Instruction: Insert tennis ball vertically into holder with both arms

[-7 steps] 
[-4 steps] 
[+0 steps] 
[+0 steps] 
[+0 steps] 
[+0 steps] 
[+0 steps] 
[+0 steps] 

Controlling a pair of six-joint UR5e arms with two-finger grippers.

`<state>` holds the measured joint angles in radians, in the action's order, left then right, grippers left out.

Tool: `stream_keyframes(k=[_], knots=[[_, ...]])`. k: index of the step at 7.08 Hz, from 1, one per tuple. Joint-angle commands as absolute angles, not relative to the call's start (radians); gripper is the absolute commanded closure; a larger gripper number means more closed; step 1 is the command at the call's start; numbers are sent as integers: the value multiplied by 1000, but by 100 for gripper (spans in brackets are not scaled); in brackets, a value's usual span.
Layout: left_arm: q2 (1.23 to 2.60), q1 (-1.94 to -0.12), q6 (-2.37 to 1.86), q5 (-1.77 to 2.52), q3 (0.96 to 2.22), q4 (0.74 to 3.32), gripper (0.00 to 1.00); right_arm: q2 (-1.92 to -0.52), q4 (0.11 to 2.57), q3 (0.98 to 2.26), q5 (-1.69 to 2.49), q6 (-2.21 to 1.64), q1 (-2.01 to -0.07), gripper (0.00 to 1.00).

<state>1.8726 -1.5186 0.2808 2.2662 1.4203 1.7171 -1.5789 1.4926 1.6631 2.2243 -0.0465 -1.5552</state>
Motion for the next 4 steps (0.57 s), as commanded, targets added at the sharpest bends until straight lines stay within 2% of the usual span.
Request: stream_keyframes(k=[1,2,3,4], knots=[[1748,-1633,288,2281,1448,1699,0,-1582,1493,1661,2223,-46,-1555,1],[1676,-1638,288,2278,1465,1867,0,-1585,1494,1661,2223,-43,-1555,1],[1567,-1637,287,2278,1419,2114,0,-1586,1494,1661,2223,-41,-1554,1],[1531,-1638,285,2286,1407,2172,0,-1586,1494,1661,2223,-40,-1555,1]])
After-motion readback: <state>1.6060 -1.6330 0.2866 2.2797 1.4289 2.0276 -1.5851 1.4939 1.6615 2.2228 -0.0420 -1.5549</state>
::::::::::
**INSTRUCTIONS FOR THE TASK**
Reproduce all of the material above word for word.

**TASK SOLUTION**
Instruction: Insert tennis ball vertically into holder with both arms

[-7 steps] 
[-4 steps] 
[+0 steps] 
[+0 steps] 
[+0 steps] 
[+0 steps] 
[+0 steps] 
[+0 steps] 

Controlling a pair of six-joint UR5e arms with two-finger grippers.

`<state>` holds the measured joint angles in radians, in the action's order, left then right, grippers left out.

Tool: `stream_keyframes(k=[_], knots=[[_, ...]])`. k: index of the step at 7.08 Hz, from 1, one per tuple. Joint-angle commands as absolute angles, not relative to the call's start (radians); gripper is the absolute commanded closure; a larger gripper number means more closed; step 1 is the command at the call's start; numbers are sent as integers: the value multiplied by 1000, but by 100 for gripper (spans in brackets are not scaled); in brackets, a value's usual span.
Layout: left_arm: q2 (1.23 to 2.60), q1 (-1.94 to -0.12), q6 (-2.37 to 1.86), q5 (-1.77 to 2.52), q3 (0.96 to 2.22), q4 (0.74 to 3.32), gripper (0.00 to 1.00); right_arm: q2 (-1.92 to -0.52), q4 (0.11 to 2.57), q3 (0.98 to 2.26), q5 (-1.69 to 2.49), q6 (-2.21 to 1.64), q1 (-2.01 to -0.07), gripper (0.00 to 1.00).

<state>1.8726 -1.5186 0.2808 2.2662 1.4203 1.7171 -1.5789 1.4926 1.6631 2.2243 -0.0465 -1.5552</state>
Motion for the next 4 steps (0.57 s), as commanded, targets added at the sharpest bends until straight lines stay within 2% of the usual span.
Request: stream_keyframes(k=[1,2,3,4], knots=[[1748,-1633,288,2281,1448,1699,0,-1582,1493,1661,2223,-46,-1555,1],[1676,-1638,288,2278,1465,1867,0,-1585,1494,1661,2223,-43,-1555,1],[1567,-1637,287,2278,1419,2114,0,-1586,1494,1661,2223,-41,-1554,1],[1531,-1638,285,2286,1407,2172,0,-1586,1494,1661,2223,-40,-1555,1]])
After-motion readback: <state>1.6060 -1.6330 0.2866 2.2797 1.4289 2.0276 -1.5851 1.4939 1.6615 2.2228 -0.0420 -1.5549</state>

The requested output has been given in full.